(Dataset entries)
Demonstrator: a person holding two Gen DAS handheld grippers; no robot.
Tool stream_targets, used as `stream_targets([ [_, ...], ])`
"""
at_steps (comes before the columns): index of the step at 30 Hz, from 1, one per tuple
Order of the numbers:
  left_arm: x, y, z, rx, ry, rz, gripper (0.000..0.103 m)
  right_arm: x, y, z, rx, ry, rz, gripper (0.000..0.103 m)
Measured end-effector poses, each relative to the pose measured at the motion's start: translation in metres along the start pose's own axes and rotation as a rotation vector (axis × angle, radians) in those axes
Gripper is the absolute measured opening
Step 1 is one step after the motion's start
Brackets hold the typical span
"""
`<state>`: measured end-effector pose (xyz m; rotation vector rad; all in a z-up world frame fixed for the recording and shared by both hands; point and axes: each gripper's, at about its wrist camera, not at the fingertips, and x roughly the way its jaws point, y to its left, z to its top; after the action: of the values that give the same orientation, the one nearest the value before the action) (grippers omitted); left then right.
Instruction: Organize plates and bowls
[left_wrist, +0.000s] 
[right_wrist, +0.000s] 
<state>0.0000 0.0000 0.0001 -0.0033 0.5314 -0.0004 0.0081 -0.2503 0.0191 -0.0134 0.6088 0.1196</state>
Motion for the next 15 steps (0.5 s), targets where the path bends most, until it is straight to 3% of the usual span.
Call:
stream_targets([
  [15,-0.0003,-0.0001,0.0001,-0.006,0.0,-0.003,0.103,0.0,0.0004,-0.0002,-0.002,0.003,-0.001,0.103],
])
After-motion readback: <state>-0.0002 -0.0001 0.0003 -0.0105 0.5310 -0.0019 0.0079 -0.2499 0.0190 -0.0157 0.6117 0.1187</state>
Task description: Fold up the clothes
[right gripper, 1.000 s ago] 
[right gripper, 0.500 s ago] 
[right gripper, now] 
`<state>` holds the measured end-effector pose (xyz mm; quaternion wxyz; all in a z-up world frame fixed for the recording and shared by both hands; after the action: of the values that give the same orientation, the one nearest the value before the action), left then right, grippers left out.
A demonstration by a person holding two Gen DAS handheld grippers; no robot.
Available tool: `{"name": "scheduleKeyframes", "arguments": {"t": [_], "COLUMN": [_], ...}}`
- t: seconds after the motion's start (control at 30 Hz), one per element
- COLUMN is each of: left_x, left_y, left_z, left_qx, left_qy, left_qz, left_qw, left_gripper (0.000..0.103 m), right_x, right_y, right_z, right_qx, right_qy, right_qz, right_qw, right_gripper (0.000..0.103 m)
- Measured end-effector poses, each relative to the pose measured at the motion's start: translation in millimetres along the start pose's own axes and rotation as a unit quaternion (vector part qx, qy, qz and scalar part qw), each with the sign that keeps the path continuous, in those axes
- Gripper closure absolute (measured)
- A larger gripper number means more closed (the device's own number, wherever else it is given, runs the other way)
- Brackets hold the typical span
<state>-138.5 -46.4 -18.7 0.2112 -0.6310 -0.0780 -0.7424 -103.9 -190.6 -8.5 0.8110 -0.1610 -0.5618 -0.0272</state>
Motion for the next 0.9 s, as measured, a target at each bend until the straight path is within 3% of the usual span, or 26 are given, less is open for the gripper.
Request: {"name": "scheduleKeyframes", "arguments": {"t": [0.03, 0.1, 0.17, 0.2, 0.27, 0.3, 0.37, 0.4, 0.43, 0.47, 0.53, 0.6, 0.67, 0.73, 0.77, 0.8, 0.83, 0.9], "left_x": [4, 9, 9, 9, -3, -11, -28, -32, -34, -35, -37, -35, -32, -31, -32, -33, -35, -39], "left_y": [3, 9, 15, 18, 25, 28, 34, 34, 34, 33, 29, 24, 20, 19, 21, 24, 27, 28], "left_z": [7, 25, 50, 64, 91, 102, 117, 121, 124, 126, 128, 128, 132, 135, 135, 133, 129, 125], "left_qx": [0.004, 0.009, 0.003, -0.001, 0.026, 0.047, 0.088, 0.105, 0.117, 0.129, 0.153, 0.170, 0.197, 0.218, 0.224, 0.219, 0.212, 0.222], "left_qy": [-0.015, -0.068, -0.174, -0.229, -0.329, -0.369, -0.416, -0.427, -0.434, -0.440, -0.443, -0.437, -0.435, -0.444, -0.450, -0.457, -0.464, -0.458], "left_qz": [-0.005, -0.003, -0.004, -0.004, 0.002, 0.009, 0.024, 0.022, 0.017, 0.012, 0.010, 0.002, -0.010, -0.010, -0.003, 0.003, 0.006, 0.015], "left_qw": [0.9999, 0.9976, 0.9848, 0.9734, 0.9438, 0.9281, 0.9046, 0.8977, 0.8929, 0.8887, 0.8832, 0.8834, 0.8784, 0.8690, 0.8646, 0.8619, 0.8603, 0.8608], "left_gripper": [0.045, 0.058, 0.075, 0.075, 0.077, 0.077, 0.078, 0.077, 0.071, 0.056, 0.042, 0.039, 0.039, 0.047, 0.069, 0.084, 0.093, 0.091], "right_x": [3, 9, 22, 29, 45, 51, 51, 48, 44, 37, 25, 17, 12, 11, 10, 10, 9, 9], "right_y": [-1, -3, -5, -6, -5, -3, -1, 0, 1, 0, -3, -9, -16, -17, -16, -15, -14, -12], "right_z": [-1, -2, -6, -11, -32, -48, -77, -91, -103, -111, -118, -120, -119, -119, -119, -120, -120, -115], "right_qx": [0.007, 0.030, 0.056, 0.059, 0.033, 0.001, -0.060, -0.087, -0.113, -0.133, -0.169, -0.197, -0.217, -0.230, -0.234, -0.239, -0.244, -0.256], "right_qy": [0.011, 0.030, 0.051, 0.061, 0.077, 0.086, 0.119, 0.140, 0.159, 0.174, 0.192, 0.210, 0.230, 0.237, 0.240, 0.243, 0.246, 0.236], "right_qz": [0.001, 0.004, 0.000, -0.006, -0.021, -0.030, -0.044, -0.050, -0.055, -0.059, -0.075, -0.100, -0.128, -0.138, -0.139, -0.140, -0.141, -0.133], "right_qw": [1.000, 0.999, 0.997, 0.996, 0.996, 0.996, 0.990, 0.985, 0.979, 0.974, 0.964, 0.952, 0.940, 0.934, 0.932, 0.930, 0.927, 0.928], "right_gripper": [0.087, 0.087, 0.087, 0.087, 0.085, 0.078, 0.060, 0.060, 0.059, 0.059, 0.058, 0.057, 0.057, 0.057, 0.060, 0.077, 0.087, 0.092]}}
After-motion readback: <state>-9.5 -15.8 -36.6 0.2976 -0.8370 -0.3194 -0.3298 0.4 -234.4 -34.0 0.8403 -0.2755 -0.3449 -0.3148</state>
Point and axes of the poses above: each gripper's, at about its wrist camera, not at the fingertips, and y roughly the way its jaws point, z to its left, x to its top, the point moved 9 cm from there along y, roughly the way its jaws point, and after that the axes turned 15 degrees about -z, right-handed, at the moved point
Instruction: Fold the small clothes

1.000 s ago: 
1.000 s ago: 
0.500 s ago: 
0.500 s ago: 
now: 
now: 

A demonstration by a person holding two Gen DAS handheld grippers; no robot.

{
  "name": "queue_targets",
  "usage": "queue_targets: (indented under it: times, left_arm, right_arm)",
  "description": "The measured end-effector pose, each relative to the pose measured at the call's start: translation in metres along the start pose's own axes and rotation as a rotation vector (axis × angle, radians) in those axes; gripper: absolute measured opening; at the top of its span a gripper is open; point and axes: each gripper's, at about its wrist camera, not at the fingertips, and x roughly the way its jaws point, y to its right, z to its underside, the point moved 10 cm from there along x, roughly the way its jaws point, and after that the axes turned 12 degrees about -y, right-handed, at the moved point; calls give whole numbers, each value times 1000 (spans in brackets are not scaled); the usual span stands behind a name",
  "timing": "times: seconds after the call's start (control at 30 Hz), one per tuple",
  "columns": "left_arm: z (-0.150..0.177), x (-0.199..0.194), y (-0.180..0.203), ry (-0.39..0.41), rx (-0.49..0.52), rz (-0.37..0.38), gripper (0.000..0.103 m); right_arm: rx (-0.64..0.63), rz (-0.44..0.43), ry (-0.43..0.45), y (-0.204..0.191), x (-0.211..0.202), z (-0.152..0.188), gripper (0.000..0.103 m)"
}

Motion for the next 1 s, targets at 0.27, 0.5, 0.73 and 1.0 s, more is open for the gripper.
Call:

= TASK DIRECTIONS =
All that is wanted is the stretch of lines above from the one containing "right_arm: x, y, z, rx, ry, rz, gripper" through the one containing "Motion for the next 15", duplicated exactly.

= WRITTEN SOLUTION =
  right_arm: x, y, z, rx, ry, rz, gripper (0.000..0.103 m)
Measured end-effector poses, each relative to the pose measured at the motion's start: translation in metres along the start pose's own axes and rotation as a rotation vector (axis × angle, radians) in those axes
Gripper is the absolute measured opening
Step 1 is one step after the motion's start
Brackets hold the typical span
"""
`<state>`: measured end-effector pose (xyz m; rotation vector rad; all in a z-up world frame fixed for the recording and shared by both hands; point and axes: each gripper's, at about its wrist camera, not at the fingertips, and x roughly the way its jaws point, y to its left, z to its top; after the action: of the values that give the same orientation, the one nearest the value before the action) (grippers omitted); left then right.
Instruction: Organize plates and bowls
[left_wrist, +0.000s] 
[right_wrist, +0.000s] 
<state>0.0000 0.0000 0.0001 -0.0033 0.5314 -0.0004 0.0081 -0.2503 0.0191 -0.0134 0.6088 0.1196</state>
Motion for the next 15 steps (0.5 s), targets where the path bends most, until it is straight to 3% of the usual span.

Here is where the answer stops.